TELEGRAPH 2.9.08
Russia faces new Caucasus uprising in Ingushetia
Russia has been forced to increase its military presence in the North
Caucasus amid growing fears that the Kremlin could face the type of
separatist rebellion it has long supported in neighbouring Georgia.
By Adrian Blomfield in Moscow
Over 1,000 people staged a rare anti-government rally in the semi-
autonomous republic of Ingushetia, arguably the most volatile spot in
the troubled region, after a prominent activist journalist was shot
dead while in police custody at the weekend.
The death of Magomed Yevloyev, an outspoken Kremlin critic, is the
latest, but perhaps most significant, incident in a surge of violence
that has gripped the republics of the North Caucasus since Russia
sent its troops into Georgia.
Separatist militants linked to a low-level Islamist insurgency have
launched attacks against state officials in Ingushetia, Dagestan and
Kabardino-Balkaria over the past three days, while Chechnya saw its
first suicide bombing in three years.
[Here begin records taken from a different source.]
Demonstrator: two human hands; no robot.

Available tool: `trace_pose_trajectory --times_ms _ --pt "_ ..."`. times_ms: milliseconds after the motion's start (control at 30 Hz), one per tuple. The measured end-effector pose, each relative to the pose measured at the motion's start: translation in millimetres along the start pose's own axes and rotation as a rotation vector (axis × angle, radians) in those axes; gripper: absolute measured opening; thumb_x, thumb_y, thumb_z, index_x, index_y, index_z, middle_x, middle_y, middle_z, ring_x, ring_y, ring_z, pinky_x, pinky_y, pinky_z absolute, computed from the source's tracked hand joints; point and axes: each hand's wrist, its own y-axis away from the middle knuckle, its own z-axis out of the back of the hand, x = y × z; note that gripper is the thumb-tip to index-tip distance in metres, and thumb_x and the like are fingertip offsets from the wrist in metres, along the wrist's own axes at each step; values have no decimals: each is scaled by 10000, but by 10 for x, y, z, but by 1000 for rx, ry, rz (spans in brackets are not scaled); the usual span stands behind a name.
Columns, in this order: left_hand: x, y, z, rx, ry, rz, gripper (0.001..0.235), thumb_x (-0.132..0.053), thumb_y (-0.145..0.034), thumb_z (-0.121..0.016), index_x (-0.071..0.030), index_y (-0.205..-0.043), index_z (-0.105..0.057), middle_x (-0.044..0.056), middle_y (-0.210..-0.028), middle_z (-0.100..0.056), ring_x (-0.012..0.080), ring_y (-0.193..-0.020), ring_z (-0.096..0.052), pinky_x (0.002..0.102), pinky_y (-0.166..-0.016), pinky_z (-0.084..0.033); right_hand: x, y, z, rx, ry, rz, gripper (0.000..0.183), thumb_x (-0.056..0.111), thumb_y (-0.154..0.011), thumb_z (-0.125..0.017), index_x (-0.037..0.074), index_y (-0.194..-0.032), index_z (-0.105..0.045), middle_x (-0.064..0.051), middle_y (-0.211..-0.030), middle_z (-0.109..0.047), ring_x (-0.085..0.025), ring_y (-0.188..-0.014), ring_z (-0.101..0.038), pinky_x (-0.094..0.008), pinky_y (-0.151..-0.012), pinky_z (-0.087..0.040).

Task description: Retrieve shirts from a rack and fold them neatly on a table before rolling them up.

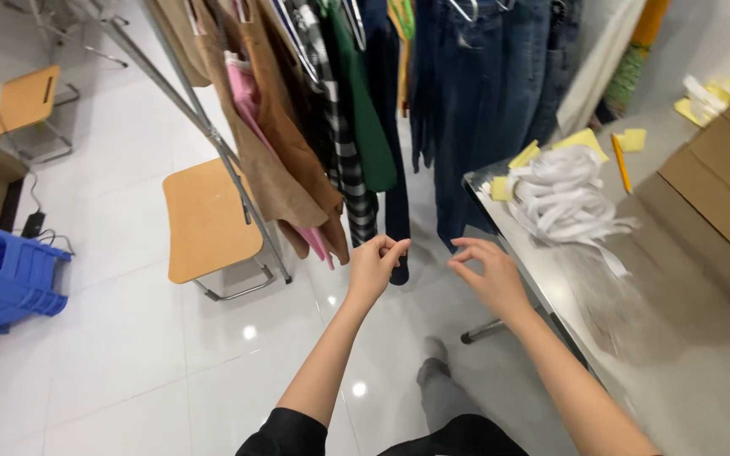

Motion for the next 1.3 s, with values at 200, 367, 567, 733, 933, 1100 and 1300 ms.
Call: trace_pose_trajectory --times_ms 200,367,567,733,933,1100,1300 --pt "-349 -695 481 -108 -65 -27 551 -501 -1064 -651 -167 -627 -679 0 -439 -617 194 -506 -655 302 -580 -549 298 -1452 -60 -155 -143 271 308 268 -943 -864 158 -735 -665 39 -1080 -812 -227 -1025 -751 -356 -907 -574" --pt "-874 -1444 875 -266 -59 -252 233 -339 -1088 -643 -190 -1058 -818 42 -950 -827 252 -942 -788 383 -824 -630 791 -2524 98 -95 -337 388 329 164 -1149 -629 157 -855 -777 -6 -1125 -805 -195 -1005 -746 -334 -869 -564" --pt "-1144 -2145 1387 -712 -310 -621 180 -100 -1039 -667 -125 -1199 -746 168 -1332 -662 443 -1272 -599 561 -1135 -451 1042 -3485 21 -19 -447 559 182 115 -1153 -621 110 -1218 -792 -61 -1183 -770 -198 -1136 -720 -302 -855 -598" --pt "-853 -2689 1668 -757 -278 -411 386 -219 -1093 -563 -146 -1472 -579 98 -1633 -495 263 -1547 -453 498 -1330 -264 1412 -3984 -139 40 -380 707 240 72 -1142 -556 6 -1261 -755 -141 -1245 -742 -246 -1127 -700 -348 -939 -549" --pt "-719 -3156 1926 -497 207 -100 564 -288 -1041 -544 -107 -1565 -443 84 -1617 -499 218 -1518 -437 364 -1259 -314 1812 -4788 -592 143 -253 894 315 184 -1163 -537 8 -1345 -724 -156 -1315 -734 -321 -1227 -669 -459 -993 -507" --pt "-561 -3300 2013 -361 355 -142 508 -290 -987 -686 -107 -1454 -601 38 -1374 -648 159 -1350 -561 336 -1202 -403 1896 -5258 -1039 206 -246 866 284 158 -1133 -591 11 -1319 -747 -209 -1303 -632 -305 -1031 -702 -416 -926 -575" --pt "-794 -3027 1878 -618 247 -73 215 -315 -920 -716 -158 -985 -586 -49 -968 -623 97 -962 -604 280 -933 -486 1951 -5221 -1111 307 -128 689 248 159 -1090 -582 85 -1260 -746 -90 -1137 -746 -255 -1010 -702 -460 -863 -556"
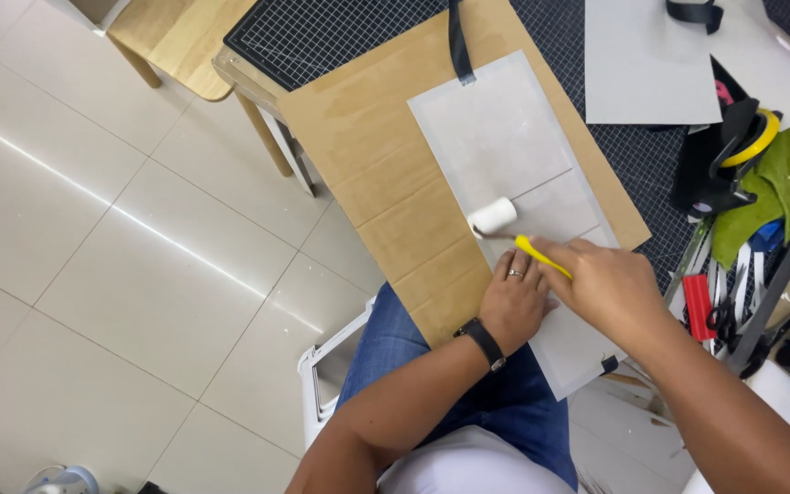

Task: Applying adhesive to a paper card using a foam roller and bonding it to a cardboard sheet.

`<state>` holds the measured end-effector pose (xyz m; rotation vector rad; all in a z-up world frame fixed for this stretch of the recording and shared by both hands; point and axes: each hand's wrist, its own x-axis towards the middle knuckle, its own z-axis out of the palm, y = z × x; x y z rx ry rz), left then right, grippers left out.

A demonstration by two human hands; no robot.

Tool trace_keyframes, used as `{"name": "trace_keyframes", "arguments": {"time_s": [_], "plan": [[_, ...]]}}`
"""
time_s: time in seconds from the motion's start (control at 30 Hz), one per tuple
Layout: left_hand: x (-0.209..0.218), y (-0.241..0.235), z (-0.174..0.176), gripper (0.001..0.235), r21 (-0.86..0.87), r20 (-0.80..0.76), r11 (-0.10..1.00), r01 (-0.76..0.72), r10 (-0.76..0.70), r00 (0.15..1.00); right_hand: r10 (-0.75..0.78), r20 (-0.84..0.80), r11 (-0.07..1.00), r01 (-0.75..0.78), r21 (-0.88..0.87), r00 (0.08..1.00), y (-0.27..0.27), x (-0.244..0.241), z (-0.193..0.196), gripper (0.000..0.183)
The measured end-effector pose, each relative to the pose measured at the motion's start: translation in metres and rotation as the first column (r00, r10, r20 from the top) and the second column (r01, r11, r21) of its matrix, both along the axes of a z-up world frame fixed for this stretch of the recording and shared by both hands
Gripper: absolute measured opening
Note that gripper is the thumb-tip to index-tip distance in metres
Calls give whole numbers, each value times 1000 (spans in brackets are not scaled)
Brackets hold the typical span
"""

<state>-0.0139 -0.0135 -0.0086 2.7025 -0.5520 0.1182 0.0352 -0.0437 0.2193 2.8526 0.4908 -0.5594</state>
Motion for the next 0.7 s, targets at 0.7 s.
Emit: {"name": "trace_keyframes", "arguments": {"time_s": [0.7], "plan": [[-12, -10, -7, 25, -329, 371, 944, 0, 129, 920, 28, 69, 1000, -29, 13, 997, -22, -26, -4, 27]]}}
A Russian soldier and a
civilian were killed in the attack.
The escalation comes amid growing signs of local anger that while
Russia has backed the right of self-determination for the Georgian
breakaway regions of South Ossetia and Ingushetia, separatism in the
Russian Caucasus has been brutally crushed.
But it is Ingushetia, where the population has long been at odds with
its Ossetian neighbours, that is prompting the greatest concern among
observers and western diplomats.
Russian opposition newspapers have claimed that up to 1,200 Ingush
police officers have resigned their jobs in protest at the war in
South Ossetia, creating a power vacuum that could allow the
insurgency to flourish.
Anger has particularly grown since Dmitry Medvedev, the Russian
president, recognised the independence of South Ossetia last week.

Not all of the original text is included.